Steps to recreate this behaviour:
- create dynamic writer with `withSharding()` option
- send stream of messages to Dataflow job via PubSub
- retain *some* messages
- let the rest of the messages flow to the job, until the watermark reaches
the window's end
- release retained messages
In case all PubSub traffic is halted and released after window's end, Beam
won't try to merge them. This only happens, if just a part of messages come as
late events.
Stacktrace:
{code:java}
java.lang.IllegalArgumentException: PCollection with more than one element
accessed as a singleton view. Consider using Combine.globally().asSingleton()

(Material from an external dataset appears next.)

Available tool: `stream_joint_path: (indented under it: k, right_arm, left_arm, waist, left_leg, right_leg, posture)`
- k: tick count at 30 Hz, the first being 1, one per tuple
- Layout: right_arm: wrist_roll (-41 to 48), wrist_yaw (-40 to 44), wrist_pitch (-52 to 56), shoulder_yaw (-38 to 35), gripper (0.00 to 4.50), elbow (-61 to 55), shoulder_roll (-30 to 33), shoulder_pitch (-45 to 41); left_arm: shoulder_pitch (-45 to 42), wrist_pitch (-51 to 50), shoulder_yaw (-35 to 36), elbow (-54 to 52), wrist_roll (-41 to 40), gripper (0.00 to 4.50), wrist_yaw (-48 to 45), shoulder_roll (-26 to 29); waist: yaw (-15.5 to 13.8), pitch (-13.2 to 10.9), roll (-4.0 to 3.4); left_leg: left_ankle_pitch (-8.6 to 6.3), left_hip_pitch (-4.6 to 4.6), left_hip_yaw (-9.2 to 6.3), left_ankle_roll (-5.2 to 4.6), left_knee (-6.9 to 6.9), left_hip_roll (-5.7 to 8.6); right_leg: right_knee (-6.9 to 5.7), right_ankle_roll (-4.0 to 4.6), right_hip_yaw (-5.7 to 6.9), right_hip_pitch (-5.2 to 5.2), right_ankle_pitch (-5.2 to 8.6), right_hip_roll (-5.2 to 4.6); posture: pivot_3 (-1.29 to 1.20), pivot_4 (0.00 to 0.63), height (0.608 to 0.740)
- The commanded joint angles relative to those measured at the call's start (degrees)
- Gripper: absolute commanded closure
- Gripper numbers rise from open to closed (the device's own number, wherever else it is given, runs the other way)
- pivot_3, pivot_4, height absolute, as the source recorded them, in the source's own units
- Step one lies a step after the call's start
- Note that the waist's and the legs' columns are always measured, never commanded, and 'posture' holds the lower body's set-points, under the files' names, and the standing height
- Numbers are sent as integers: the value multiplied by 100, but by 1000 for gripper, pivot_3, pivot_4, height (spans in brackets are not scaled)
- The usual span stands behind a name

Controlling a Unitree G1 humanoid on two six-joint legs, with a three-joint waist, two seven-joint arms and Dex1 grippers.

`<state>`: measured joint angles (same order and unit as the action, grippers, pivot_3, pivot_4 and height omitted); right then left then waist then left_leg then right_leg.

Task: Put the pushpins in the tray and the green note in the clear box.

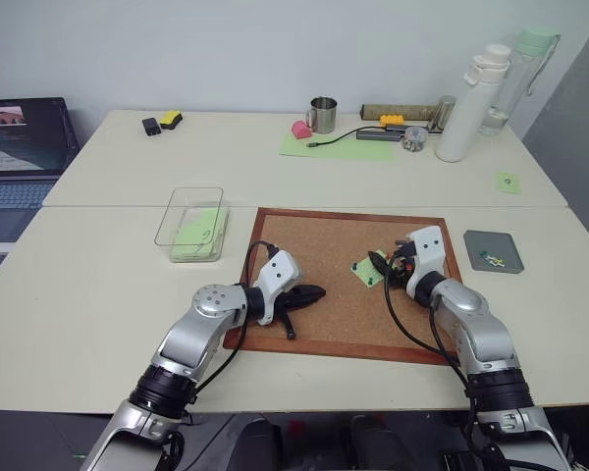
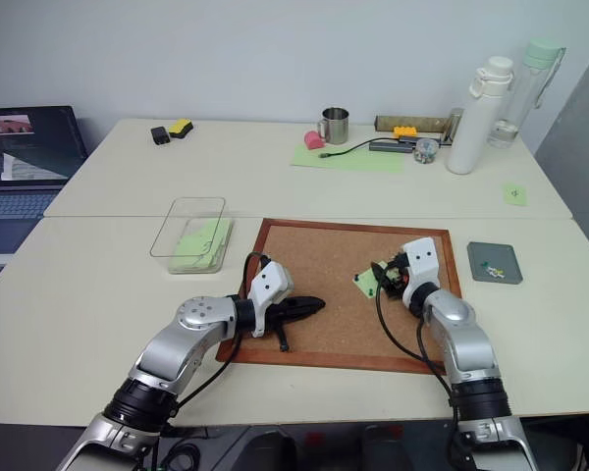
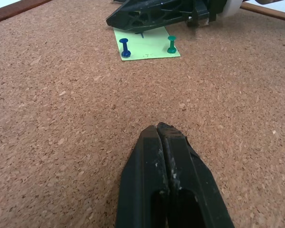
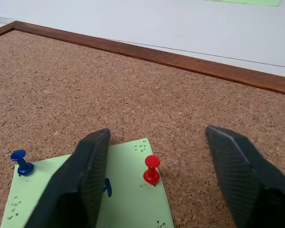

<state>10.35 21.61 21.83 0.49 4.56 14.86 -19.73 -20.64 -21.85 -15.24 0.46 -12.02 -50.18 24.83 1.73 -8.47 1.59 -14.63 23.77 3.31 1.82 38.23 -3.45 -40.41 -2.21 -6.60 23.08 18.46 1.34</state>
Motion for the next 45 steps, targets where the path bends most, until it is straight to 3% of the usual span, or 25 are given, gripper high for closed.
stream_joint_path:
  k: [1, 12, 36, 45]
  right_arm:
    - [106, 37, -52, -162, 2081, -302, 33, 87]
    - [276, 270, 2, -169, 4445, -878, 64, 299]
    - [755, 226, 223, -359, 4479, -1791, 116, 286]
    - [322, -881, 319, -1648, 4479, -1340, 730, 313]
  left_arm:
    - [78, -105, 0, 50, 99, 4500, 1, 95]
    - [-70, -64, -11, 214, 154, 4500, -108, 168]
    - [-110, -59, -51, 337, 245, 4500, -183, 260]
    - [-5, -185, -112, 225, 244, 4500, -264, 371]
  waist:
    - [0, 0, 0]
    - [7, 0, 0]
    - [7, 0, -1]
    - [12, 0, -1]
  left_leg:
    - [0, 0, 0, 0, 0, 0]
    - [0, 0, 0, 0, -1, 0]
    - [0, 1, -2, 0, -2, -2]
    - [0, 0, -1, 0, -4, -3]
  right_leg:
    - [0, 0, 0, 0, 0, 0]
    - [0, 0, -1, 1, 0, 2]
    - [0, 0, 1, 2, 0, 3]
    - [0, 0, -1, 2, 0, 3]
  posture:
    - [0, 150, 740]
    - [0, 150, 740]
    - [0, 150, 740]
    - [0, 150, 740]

to combine the PCollection into a single value
org.apache.beam.sdk.transforms.View$SingletonCombineFn.apply(View.java:358)
org.apache.beam.sdk.transforms.Combine$BinaryCombineFn.addInput(Combine.java:448)
org.apache.beam.sdk.transforms.Combine$BinaryCombineFn.addInput(Combine.java:429)
org.apache.beam.runners.dataflow.worker.WindmillStateInternals$WindmillCombiningState.add(WindmillStateInternals.java:925)
org.apache.beam.runners.dataflow.worker.repackaged.org.apache.beam.runners.core.SystemReduceFn.processValue(SystemReduceFn.java:115)
org.apache.beam.runners.dataflow.worker.repackaged.org.apache.beam.runners.core.ReduceFnRunner.processElement(ReduceFnRunner.java:608)
org.apache.beam.runners.dataflow.worker.repackaged.org.apache.beam.runners.core.ReduceFnRunner.processElements(ReduceFnRunner.java:349)
org.apache.beam.runners.dataflow.worker.StreamingGroupAlsoByWindowViaWindowSetFn.processElement(StreamingGroupAlsoByWindowViaWindowSetFn.java:94)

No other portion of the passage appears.